# got guesstions



## xxnissans14xx (Dec 20, 2002)

i have a 97 with a s15 motor swap i was wondering what is the most boost i can run safely the car have stock fuel and side mount 


also what need to be done to run 21 pounds of boost


----------



## vsp3c (May 15, 2003)

are you sure you have a s15 sr20det in a s14?? i bet that you went to a shop to get the swap done.. cause if you did this on your own, you should definately have enough knowledge to answer those questions.. if you did go to a shop, why didn't you ask them there?? (please don't think i'm questioning your knowledge. i hope im not pissing you off cause i have no intention of doing that)


----------



## esyip (Dec 19, 2002)

an S15 SR swap into the S14 chassis isn't hard. it's the S15 SR into the S13 chassis that's more difficult and trying. 

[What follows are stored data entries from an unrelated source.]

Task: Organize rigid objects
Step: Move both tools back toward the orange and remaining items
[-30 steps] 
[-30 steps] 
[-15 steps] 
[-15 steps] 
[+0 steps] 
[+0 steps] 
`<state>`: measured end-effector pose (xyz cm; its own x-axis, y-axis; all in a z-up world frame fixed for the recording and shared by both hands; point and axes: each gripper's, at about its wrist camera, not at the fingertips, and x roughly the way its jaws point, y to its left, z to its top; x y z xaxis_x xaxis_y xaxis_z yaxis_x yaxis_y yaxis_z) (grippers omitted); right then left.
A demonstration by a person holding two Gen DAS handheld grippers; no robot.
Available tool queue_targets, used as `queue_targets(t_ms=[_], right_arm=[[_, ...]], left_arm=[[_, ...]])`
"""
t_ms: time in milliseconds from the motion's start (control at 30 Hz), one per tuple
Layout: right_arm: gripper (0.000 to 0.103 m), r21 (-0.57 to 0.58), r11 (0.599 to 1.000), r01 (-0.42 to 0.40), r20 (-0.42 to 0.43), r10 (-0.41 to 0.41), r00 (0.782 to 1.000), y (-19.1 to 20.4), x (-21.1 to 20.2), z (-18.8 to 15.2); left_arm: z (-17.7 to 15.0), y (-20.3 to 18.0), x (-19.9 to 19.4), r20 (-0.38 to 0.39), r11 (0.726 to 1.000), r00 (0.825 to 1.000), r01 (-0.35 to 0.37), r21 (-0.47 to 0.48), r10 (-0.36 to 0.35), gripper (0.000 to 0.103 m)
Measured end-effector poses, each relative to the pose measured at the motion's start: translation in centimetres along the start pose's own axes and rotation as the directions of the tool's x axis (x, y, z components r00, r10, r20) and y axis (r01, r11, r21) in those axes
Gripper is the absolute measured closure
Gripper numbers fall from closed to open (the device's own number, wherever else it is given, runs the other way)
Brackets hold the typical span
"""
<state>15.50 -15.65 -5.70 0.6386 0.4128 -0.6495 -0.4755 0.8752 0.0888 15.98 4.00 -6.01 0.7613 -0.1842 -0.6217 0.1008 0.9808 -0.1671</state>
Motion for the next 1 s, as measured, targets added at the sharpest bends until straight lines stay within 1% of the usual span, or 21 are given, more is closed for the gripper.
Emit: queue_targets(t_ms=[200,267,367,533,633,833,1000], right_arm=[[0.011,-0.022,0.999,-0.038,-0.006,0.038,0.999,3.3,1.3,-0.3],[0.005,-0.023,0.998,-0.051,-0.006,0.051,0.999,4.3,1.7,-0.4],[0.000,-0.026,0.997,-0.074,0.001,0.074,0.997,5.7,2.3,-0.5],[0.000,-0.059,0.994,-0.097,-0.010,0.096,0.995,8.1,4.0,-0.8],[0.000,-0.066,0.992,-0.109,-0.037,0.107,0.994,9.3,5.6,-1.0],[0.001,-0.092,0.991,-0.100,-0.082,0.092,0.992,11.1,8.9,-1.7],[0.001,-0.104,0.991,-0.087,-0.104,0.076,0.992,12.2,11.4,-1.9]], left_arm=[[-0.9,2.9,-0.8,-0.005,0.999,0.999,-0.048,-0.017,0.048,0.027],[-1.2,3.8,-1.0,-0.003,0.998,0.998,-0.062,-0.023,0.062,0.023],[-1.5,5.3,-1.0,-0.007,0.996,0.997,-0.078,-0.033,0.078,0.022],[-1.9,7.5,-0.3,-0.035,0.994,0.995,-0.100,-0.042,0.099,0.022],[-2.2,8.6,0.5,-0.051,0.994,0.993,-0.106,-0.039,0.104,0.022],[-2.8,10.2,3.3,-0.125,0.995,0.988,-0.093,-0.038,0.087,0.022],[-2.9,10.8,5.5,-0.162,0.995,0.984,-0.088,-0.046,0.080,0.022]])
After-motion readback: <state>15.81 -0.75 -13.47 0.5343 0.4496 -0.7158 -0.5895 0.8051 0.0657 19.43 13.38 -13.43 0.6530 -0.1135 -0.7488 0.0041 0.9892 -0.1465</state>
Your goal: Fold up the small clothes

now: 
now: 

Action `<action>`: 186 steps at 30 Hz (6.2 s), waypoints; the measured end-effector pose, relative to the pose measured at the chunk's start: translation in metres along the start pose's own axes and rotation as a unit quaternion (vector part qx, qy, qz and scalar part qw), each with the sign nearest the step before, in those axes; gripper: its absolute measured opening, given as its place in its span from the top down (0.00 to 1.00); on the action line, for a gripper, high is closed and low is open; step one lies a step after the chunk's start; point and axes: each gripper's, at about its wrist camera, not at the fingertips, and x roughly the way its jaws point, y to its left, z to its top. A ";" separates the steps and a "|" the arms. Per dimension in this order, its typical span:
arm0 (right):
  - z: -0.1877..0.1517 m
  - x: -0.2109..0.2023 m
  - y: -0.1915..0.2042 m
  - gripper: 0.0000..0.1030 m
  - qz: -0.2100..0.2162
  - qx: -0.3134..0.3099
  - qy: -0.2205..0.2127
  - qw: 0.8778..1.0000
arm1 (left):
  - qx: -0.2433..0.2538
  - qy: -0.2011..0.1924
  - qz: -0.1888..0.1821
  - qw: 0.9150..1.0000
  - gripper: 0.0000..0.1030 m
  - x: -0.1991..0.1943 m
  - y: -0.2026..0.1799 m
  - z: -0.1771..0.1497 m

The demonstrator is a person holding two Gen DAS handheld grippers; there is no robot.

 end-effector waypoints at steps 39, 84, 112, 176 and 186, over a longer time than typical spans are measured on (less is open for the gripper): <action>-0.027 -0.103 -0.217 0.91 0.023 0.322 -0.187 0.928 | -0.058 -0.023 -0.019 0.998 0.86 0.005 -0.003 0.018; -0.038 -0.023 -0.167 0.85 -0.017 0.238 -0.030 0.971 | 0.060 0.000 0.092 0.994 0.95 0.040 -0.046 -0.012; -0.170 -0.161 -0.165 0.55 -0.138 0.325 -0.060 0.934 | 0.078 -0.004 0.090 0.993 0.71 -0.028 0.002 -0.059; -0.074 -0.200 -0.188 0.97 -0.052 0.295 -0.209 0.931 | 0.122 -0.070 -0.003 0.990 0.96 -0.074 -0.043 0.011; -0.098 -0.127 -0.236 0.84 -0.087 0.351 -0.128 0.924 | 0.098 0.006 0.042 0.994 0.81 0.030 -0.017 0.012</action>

15-18psi of boost CAN be run on stock turbo. however, most SR tuners will tell you not to run anymore than 10psi. you'll need some necessary mods to run higher boost, or prevent from boost falloff. i.e. some RASs, better MAF, bigger fuel pump, stock 480cc injectors should be fine, and a breather filter, full exhaust (turbo back), FMIC, etc.


----------



## xxnissans14xx (Dec 20, 2002)

i work for a nissan dealership so im handy when it come to car so i did the swap myself with a little help for the wiring harness the only down fall is im from delaware so there really isnt anyone around here that is into nissans so what i learn from online and im i little stuip when it comes to computers so what help i get help me out alot


----------



## Murph (Aug 8, 2002)

did nissan put in larger stock injectors for the t28? you can definitly run more than 10psi!!


----------



## vsp3c (May 15, 2003)

yeah.. the stock s15 injector are 480cc which is pretty big for stock



esyip said:


> *15-18psi of boost CAN be run on stock turbo. however, most SR tuners will tell you not to run anymore than 10psi.*


----------



## esyip (Dec 19, 2002)

yes the S15 SRs do have 480cc injectors, which i already stated. of course you can run more than 10psi. i already said that you CAN run 15-18psi of boost and be putting down somewhere in the vicinity of 300RWHP. the problem is is that you'll be past that turbo's efficiency rate. the injectors will be fine, no need to upgrade those (like i said). but you'll run into problems such as the turbo not working at 100% because it's still such a tiny snail. 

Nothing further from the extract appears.